Have realistic expectations. Make sure that the person being delegated to has a realistically achievable outcome as well as the time, capability and resources necessary to be successful.
Delegate an outcome rather than a task. Avoid communicating exactly how to do something, as everyone has a different way of working. Instead, articulate your intent and any general guidelines. Highlight why a particular task needs to get done, what success looks like, things to stay away from, values to adhere to and the experience the individual brings to the table. If after explaining your intent and the desired outcome, the party you delegate to can’t easily articulate the exact same definition of victory — and the way to measure it — you still have work to do.

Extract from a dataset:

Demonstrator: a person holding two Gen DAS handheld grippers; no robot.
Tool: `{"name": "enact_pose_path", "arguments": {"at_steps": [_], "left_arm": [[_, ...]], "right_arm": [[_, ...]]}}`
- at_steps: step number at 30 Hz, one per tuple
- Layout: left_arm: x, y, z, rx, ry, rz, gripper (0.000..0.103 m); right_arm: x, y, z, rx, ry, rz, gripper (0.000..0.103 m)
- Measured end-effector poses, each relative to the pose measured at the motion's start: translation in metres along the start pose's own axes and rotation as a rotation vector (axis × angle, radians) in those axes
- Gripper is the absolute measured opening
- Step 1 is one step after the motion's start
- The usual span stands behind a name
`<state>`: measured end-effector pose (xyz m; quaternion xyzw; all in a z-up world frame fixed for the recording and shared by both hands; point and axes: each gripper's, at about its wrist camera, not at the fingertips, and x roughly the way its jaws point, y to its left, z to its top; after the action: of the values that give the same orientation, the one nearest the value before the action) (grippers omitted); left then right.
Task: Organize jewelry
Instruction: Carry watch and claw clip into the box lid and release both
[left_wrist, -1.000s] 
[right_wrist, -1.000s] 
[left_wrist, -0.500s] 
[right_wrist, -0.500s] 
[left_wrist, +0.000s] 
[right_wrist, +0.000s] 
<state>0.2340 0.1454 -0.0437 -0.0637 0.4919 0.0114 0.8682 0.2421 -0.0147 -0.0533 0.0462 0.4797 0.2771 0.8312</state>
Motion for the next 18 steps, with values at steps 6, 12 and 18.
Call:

Talk about motivation. A person’s reason for taking on a new responsibility may vary greatly from your own motivations. You may be motivated by accomplishing the collective business objective, but they may be motivated by personal notoriety or financial incentives. It is important to understand the motivations for each party involved for trust to continue and thrive.
Avoid micromanaging. Make sure to give the person you are delegating to the autonomy to use their own discretion. As long as intentions and values are aligned and victory is understood, this freedom will work to your advantage.
Phase III: Plan Your Next Meal
There are certain things you need to do to ensure that you can repeat the process and maintain the positive feelings from earlier meals, or delegations.
Offer encouragement and feedback. Positive reinforcement is great when learning something new. Make sure you recognize people when they do things right. It’s also essential to spend time observing and mentoring the person to whom you have delegated the responsibility. Watch them perform, review the performance together and provide constructive feedback.
Measure success. Accountability is essential, but the focus is often on results rather than the process. It is important to focus on learning, improving and adhering to values as well as results. If expectations have been set realistically, this is typically not difficult to enforce. Moreover, accountability should be fair, uniform and consistently enforced. Otherwise, shortcuts will be taken, the quality of the work will suffer and time will be wasted managing bad behavior and analyzing unpredictable results.
Eliminate barriers. For continued success, it is the delegator’s responsibility to ensure directives do not conflict with existing incentives. Eliminate barriers and red tape, such as access to additional resources or complex bureaucratic allocation processes, or be prepared for results that are inconsistent with your expectations.
If you follow these steps, you will do more than delegate tasks. You will empower people within your organization to take responsibility, achieve outcomes and create positive forward momentum.